Lee Ae Kyung, Kang Keon Wook, Kim Yoon Gyoon, Cho Min Kyung, Lee Myung Gull, Shim Chang-Koo, Chung Suk Jae, Kim Sang Geon
College of Pharmacy and Research Institute of Pharmaceutical Sciences, Seoul National University, South Korea.
Mol Cell Biochem. 2002 Feb;231(1-2):163-71. doi: 10.1023/a:1014481319278.
Protein-calorie malnutrition (PCM), as one of global health problems, arises during protein and/or energy deficit due to disease and nutritional inadequacy. Previously, we showed that PCM elicited oxidative stress with activation of the phase II detoxifying gene expression, which was reversed by cysteine supplementation. As part of the attempts to identify the cellular adaptive responses and the associated gene expression during PCM, the current study was initiated to analyze the genes differentially expressed in the rat during PCM. Among 1,916 bands amplified, 85 putative differentially amplified bands were enhanced by PCM in the liver, while the expression of 64 bands was suppressed. Northern and/or reverse transcription-polymerase chain reaction (RT-PCR) analyses revealed that PCM increased the expression of fibrinogen B beta chain, B cell translocation gene I (BTGI) and thyroid hormone responsive protein (THRP) mRNAs. The increase in the hepatic fibrinogen B beta chain mRNA was not prevented by cysteine supplementation, whereas cysteine decreased the enhancement in the rGSTA2 and microsomal epoxide hydrolase mRNA expression. Cysteine was also active in reversing the increase in BTG1 mRNA during PCM. This was supported by the increase in BTG1 mRNA in H4IIE cells exposed to sulfur amino acid-deprived medium. Northern blot analysis revealed that THRP, highly expressed in the brain in a tissue-specific manner, was induced by PCM and that cysteine supplementation abolished the THRP induction. Conversely, the level of hepatic albumin mRNA was markedly decreased by PCM, which was partially restored by cysteine supplementation. Differential display RT-PCR analysis allowed us to identify the genes that are responsive to oxidative stress during PCM and to characterize the differential role of cysteine on the expression of the fibrinogen B beta chain, BTG1 and THRP genes as a homeostatic adaptive response during protein deficiency.

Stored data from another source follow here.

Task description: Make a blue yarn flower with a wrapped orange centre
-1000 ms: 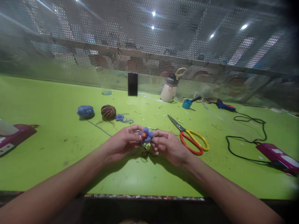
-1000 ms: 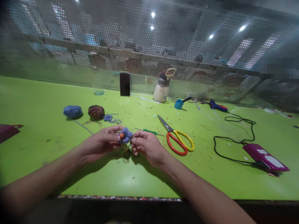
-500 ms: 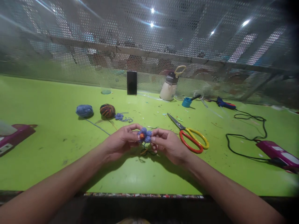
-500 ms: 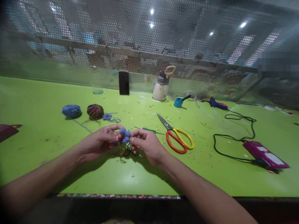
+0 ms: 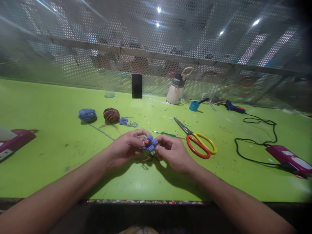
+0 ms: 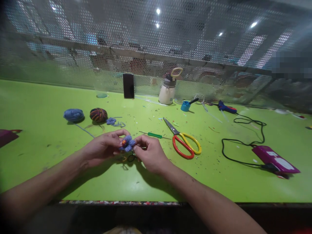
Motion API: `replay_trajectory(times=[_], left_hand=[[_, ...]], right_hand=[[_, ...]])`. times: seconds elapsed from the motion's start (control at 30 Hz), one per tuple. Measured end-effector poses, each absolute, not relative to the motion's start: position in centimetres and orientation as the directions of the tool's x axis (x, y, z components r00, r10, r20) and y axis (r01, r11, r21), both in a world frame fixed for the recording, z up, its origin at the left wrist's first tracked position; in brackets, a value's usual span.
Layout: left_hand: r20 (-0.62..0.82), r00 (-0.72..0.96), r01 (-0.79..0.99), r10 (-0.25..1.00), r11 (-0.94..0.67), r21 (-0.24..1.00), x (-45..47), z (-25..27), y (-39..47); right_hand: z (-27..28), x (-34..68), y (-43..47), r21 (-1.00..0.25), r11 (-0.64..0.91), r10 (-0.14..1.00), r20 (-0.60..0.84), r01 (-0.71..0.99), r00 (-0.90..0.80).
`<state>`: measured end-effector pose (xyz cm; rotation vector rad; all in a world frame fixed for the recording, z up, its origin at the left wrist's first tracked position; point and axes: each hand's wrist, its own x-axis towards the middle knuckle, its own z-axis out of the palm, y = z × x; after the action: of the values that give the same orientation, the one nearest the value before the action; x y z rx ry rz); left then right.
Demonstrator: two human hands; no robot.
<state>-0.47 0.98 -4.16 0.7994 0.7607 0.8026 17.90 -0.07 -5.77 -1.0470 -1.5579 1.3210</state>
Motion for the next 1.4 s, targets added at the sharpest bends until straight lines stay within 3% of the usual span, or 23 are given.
replay_trajectory(times=[0.43, 0.67, 0.87, 1.13, 1.4], left_hand=[[-0.325, 0.398, -0.333, 0.858, 0.465, 0.821, -0.1, -4.0, 0.8], [-0.173, 0.359, -0.408, 0.917, 0.321, 0.854, -0.2, -5.1, 1.5], [-0.090, 0.293, -0.443, 0.952, 0.219, 0.870, -0.1, -5.3, 1.7], [-0.079, 0.223, -0.340, 0.972, 0.153, 0.928, 0.4, -5.1, 1.4], [-0.256, 0.359, -0.242, 0.898, 0.354, 0.903, 0.2, -4.9, 0.9]], right_hand=[[-6.2, 17.7, 0.2, -0.995, 0.081, 0.956, 0.063, 0.051, -0.287], [-6.3, 17.9, 0.6, -0.991, -0.004, 0.975, 0.025, -0.132, -0.221], [-5.8, 17.9, 0.1, -0.993, 0.035, 0.975, 0.060, -0.117, -0.216], [-5.9, 17.8, 0.0, -0.993, 0.044, 0.983, 0.063, -0.111, -0.172], [-5.6, 18.3, 0.4, -0.982, -0.067, 0.960, -0.015, -0.177, -0.279]])
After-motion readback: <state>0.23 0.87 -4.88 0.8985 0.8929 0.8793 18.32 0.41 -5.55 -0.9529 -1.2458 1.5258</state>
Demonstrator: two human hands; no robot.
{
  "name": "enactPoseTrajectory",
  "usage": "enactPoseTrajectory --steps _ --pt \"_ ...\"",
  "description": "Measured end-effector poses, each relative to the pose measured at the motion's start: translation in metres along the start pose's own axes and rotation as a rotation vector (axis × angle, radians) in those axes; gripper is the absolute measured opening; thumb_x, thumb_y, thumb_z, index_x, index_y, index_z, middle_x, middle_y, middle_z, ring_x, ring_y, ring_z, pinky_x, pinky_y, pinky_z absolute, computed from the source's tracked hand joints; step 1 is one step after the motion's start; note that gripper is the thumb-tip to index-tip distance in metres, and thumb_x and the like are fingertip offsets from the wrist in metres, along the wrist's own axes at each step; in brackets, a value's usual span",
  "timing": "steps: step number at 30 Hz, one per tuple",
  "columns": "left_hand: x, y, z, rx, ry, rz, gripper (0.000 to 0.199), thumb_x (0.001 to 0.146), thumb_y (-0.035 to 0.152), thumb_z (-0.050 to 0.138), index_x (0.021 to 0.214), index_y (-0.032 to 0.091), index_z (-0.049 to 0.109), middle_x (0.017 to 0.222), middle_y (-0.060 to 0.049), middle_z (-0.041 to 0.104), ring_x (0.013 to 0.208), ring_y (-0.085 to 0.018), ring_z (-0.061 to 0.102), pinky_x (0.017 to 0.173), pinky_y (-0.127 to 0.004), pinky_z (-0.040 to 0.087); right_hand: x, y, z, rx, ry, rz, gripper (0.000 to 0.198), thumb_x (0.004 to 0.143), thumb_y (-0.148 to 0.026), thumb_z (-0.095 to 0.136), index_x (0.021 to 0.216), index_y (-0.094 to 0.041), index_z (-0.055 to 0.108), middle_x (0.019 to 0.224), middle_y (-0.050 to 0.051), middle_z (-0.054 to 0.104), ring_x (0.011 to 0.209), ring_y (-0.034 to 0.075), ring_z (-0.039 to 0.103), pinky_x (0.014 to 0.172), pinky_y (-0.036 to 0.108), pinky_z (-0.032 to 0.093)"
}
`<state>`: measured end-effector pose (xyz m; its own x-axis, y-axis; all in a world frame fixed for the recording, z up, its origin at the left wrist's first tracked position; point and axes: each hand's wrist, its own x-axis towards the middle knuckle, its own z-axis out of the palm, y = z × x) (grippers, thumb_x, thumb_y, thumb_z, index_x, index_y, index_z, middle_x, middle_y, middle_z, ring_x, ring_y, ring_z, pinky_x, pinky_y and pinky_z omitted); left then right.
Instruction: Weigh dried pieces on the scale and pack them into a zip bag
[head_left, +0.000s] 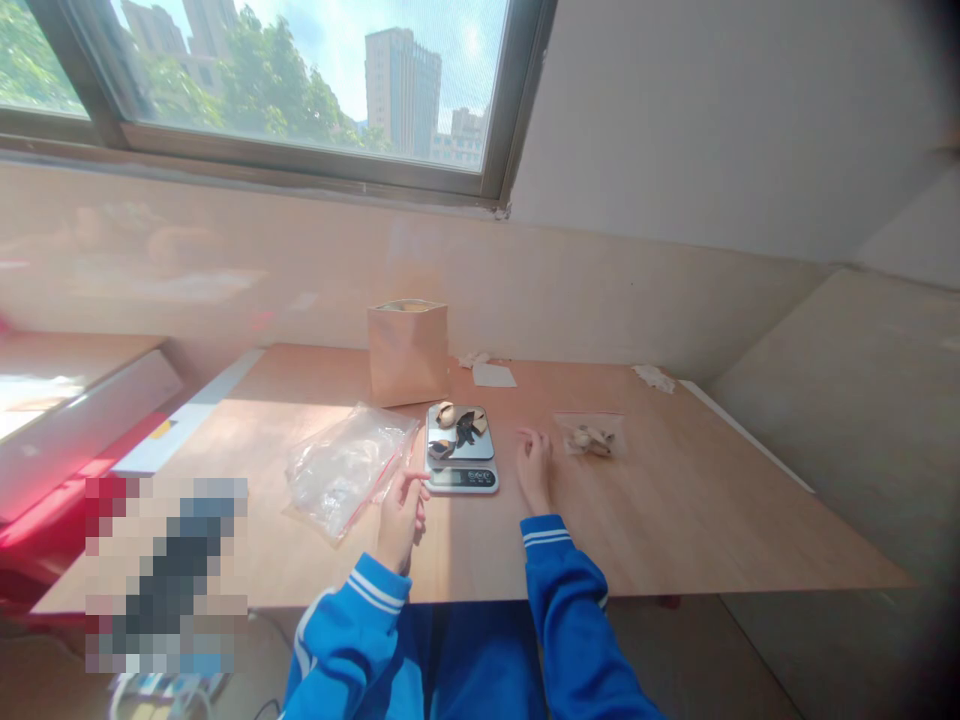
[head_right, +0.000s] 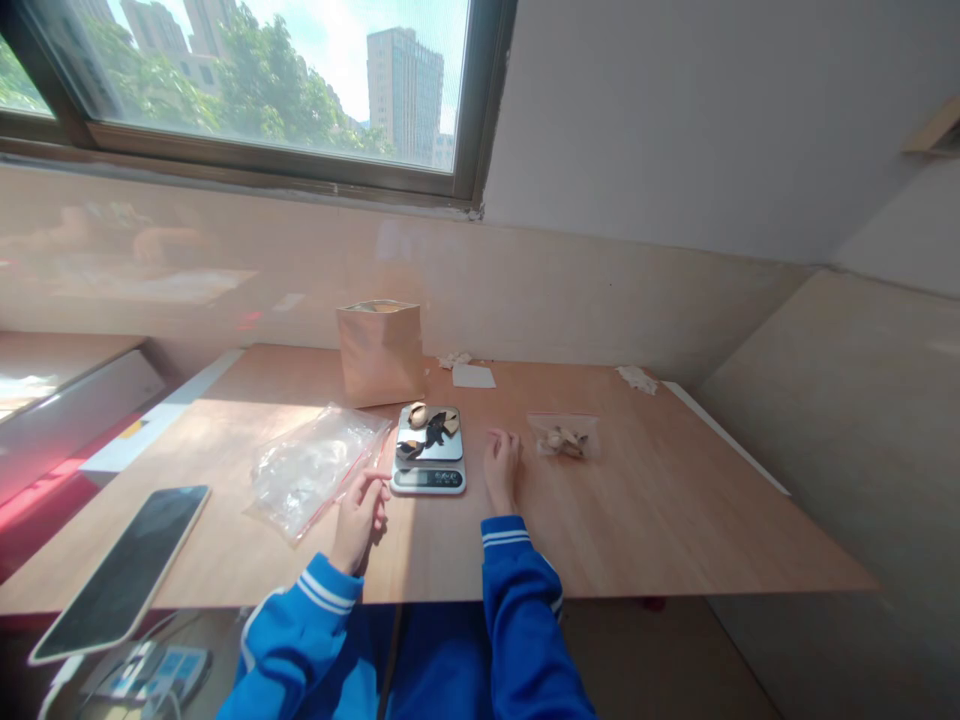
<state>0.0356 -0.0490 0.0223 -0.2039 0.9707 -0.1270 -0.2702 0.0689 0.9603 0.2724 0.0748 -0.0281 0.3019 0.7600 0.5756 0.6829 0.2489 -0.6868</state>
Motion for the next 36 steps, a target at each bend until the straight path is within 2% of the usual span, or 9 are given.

蛋白质 - 热量营养不良(PCM)作为全球健康问题之一,是由疾病和营养不足导致蛋白质和/或能量缺乏时出现的。此前,我们发现PCM通过激活II期解毒基因表达引发氧化应激,而补充半胱氨酸可逆转这种情况。作为识别PCM期间细胞适应性反应及相关基因表达的部分尝试,本研究旨在分析PCM大鼠中差异表达的基因。在扩增的1916条条带中,85条假定的差异扩增条带在肝脏中因PCM而增强,而64条条带的表达受到抑制。Northern印迹和/或逆转录 - 聚合酶链反应(RT-PCR)分析表明,PCM增加了纤维蛋白原Bβ链、B细胞易位基因I(BTG1)和甲状腺激素反应蛋白(THRP)mRNA的表达。补充半胱氨酸并不能阻止肝脏中纤维蛋白原Bβ链mRNA的增加,而半胱氨酸可降低rGSTA2和微粒体环氧化物水解酶mRNA表达的增强。半胱氨酸在逆转PCM期间BTG1 mRNA的增加方面也有作用。暴露于硫氨基酸缺乏培养基的H4IIE细胞中BTG1 mRNA的增加支持了这一点。Northern印迹分析显示,THRP在大脑中以组织特异性方式高度表达,由PCM诱导,补充半胱氨酸可消除THRP的诱导。相反,PCM使肝脏白蛋白mRNA水平显著降低,补充半胱氨酸可部分恢复。差异显示RT-PCR分析使我们能够识别PCM期间对氧化应激有反应的基因,并表征半胱氨酸对纤维蛋白原Bβ链、BTG1和THRP基因表达的不同作用,作为蛋白质缺乏期间的一种稳态适应性反应。